I never give in to my boys. They have to learn.
12/02/2014 at 07:17
O was similar and I was at my wits end, so cut out snacks and he suddenly started eating his dinner! He was filling up too much during the day. Now we've reintroduced snacks, but smaller healthier ones (for example yesterday he had dried cranberries am and grapes pm)....don't worry about them going hungry, they'll take what they need whilst learning they can't always get their own way x
12/02/2014 at 09:09
Thanks for all you replies - some great suggestions! I'm a total soft touch I know so I'm just going to have to toughen up. As you say, I shouldn't give in! She's already told me she's hungry since breakfast but I know after a bowl of cereal and some toast she's not! I gave her a normal teaspoon instead of a toddler spoon and she seemed quite happy with that! Will also try your suggestions about getting her involved in the prep and using our cutlery and see if that helps. I will also think about cutting put snacks if she continues to see of that gets her back on the right path! JellyBaby, this morning she ate about 2 mouthfuls and said she was finished so I remembered what you said and put gigglebiz on for her and she sat watching that and surprise surprise sat and ate all her cereal! It's not something I want her to be doing long term but it might get her into the habit of sitting and eating her meals! LWO, my H has definitely not endured her full on tantrums when I've said she can't have something - it's really hard when it sets the baby off crying and I know i have given in sometimes to keep the peace (bad mummy!)
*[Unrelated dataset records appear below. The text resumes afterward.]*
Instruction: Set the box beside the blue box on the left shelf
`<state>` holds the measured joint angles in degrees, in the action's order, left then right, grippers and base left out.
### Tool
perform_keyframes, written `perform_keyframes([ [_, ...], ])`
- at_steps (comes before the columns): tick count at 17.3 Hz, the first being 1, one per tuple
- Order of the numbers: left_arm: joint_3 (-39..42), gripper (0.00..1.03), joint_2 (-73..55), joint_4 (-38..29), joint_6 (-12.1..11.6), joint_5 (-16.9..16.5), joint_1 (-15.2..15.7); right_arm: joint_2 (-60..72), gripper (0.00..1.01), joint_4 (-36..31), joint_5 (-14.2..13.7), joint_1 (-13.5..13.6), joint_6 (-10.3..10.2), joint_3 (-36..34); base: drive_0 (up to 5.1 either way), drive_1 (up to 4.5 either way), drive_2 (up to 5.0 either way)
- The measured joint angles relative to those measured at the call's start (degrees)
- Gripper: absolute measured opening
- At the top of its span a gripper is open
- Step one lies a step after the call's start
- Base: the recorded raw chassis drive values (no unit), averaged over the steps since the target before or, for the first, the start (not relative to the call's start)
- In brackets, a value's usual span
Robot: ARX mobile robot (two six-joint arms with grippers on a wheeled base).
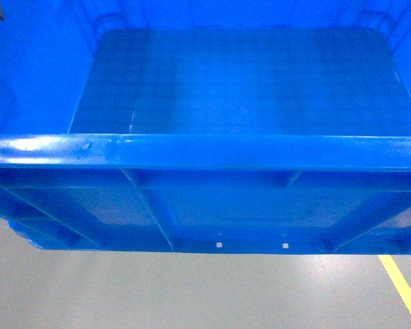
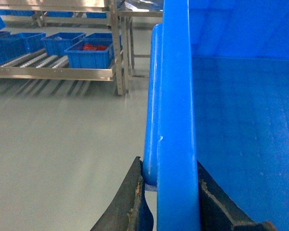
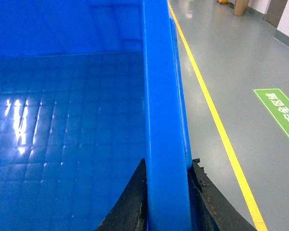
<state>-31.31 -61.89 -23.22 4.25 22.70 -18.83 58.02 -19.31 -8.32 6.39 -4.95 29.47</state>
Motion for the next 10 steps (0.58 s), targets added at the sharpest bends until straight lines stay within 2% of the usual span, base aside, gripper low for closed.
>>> perform_keyframes([
  [10,0.0,0.18,0.0,0.0,0.1,0.0,0.0,0.0,0.16,0.0,0.0,0.0,0.0,0.0,0.1,4.21,-4.1],
])
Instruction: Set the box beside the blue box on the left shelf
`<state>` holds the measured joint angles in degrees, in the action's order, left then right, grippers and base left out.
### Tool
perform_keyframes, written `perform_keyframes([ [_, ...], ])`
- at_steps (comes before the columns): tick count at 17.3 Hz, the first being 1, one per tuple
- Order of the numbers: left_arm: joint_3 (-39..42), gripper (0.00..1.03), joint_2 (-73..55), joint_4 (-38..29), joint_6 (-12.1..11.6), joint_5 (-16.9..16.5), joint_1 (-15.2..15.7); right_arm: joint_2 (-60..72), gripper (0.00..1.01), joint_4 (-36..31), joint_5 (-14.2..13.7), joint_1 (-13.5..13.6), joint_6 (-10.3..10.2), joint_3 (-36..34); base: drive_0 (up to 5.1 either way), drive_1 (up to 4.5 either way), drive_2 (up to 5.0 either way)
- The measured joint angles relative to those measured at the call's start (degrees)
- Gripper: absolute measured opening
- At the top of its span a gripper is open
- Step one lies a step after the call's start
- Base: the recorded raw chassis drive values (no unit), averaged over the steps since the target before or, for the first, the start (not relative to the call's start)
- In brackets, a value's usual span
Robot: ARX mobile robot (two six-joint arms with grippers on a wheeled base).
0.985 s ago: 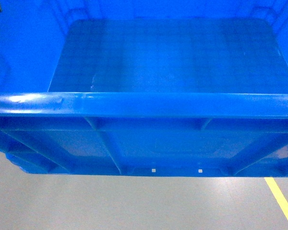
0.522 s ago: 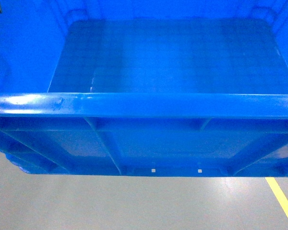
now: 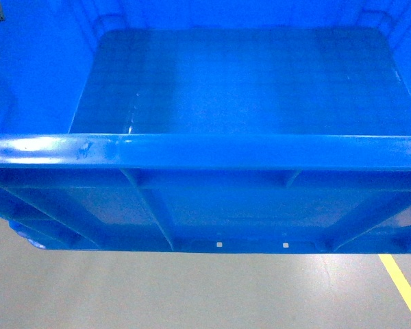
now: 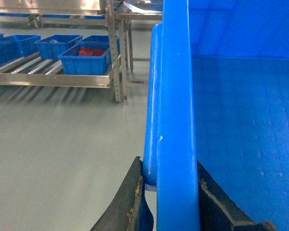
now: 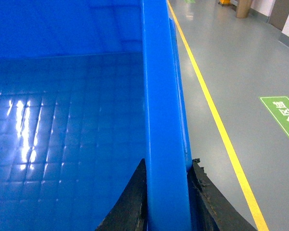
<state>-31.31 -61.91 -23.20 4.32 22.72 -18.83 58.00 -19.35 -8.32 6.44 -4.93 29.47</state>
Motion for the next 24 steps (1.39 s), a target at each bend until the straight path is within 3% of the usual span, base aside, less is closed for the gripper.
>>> perform_keyframes([
  [24,0.0,0.18,0.0,0.0,0.0,0.0,0.0,0.0,0.16,0.0,0.0,0.0,0.0,0.0,0.0,4.16,-4.2],
])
Babylonglegs, thank you for thinking of me. Yes, I have been feeling better about things. He still drives me to despair sometimes but I know the love is still there and he seems to be trying a bit harder too!
12/02/2014 at 09:14
As others have said don't worry about them starving, if they're hungry they'll eat.
I would stop any snacks in between for now so she is properly hungry at meal times.
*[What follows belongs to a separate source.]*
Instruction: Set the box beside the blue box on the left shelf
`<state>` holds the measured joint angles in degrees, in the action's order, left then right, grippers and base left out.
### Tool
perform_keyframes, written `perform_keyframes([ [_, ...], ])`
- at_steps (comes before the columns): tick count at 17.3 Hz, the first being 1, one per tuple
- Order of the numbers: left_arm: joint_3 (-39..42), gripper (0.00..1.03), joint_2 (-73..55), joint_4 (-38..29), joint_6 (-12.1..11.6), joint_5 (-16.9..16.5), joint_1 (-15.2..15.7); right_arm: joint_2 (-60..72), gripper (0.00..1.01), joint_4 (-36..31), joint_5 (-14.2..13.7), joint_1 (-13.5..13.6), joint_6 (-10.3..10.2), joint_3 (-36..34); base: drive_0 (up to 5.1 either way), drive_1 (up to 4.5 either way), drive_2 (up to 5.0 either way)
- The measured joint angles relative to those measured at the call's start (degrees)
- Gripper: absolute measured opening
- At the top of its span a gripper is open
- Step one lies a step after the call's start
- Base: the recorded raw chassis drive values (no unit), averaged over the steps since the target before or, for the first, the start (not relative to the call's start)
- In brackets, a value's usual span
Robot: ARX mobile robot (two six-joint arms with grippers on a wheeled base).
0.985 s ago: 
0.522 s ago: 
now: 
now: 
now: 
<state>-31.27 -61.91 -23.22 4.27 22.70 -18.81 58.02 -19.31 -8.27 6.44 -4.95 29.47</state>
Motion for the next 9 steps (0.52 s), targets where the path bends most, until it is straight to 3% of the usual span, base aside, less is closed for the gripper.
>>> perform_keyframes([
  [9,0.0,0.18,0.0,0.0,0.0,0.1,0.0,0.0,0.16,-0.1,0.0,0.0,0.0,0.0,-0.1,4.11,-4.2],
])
W is 26 months and doesn't get snacks in between except if we're at toddler groups.
She tends to be most picky at tea time. But if she doesn't eat it she doesn't get anything else. And when she asks for pudding I say "no because you wouldn't eat your tea. " She then starts crying very dramatically ( as a two year old she's good at this!). But she has to learn.
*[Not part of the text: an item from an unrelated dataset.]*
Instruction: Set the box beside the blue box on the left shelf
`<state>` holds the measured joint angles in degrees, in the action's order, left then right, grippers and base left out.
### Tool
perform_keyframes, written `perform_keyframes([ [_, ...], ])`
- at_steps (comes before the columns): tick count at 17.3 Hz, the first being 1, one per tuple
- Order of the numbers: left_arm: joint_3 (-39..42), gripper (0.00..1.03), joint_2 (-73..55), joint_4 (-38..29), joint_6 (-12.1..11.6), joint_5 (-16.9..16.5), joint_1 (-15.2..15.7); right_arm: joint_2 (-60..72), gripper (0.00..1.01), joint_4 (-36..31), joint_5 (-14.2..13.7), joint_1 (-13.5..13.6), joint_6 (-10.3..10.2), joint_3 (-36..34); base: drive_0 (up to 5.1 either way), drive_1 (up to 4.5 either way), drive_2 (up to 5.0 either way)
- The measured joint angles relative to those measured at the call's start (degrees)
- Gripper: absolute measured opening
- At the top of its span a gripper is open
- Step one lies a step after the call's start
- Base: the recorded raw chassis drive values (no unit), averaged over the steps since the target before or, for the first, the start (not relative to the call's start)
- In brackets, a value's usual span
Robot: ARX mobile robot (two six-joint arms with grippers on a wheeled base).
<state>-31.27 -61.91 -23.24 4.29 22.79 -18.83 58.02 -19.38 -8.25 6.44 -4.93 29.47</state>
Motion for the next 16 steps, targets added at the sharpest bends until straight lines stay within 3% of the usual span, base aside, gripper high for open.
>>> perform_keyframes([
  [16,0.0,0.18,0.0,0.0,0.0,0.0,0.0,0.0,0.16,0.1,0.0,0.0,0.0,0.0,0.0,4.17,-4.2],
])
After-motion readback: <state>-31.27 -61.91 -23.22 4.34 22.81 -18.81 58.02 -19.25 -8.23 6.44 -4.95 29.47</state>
When she does well eating I'll tell her "well done you've been very good at eating your tea so would you like a yogurt/ apple etc."
I really would try to stand your ground and definitely don't start making different meals if she won't eat what you first give her.
12/02/2014 at 09:29
Disco has good and bad days but I have noticed that bad days often co incide with a cold or teething so don't worry about them.
We don't do big snacks here and he tends to eat reasonable meals 80% of the time the other 20% of the time he is a toddler with no logic as to why he doesn't want dinner.
For us if we have had a bad breakfast and lunch I usually make sure dinner is something I am 90% sure he will eat (such as pasta) so he has had at least 1 meal. I haven't ditche puddings if he doesn't eat yet though. As long as some of the meal has been attempted he will be offered a yoghurt or piece of fruit.
I think cutting out snacks is a goo
d place to start (or make them smaller) also as others have said toddlers will tend to eat if they are hungry so don't worry to much.
12/02/2014 at 18:43
Glad the TV worked for you too. I was adamant that she was not going to sit and eat with the TV on, I've now decided there are worse things. If we are all eating together then I will turn it off but if it is just the two of us then hey, I can spend more time surfing the internet ... such a good example ;-)
12/02/2014 at 19:59
You definitely have to pick your battles! She started to play up at lunch to so I did the same and she ate the whole lot without any fuss!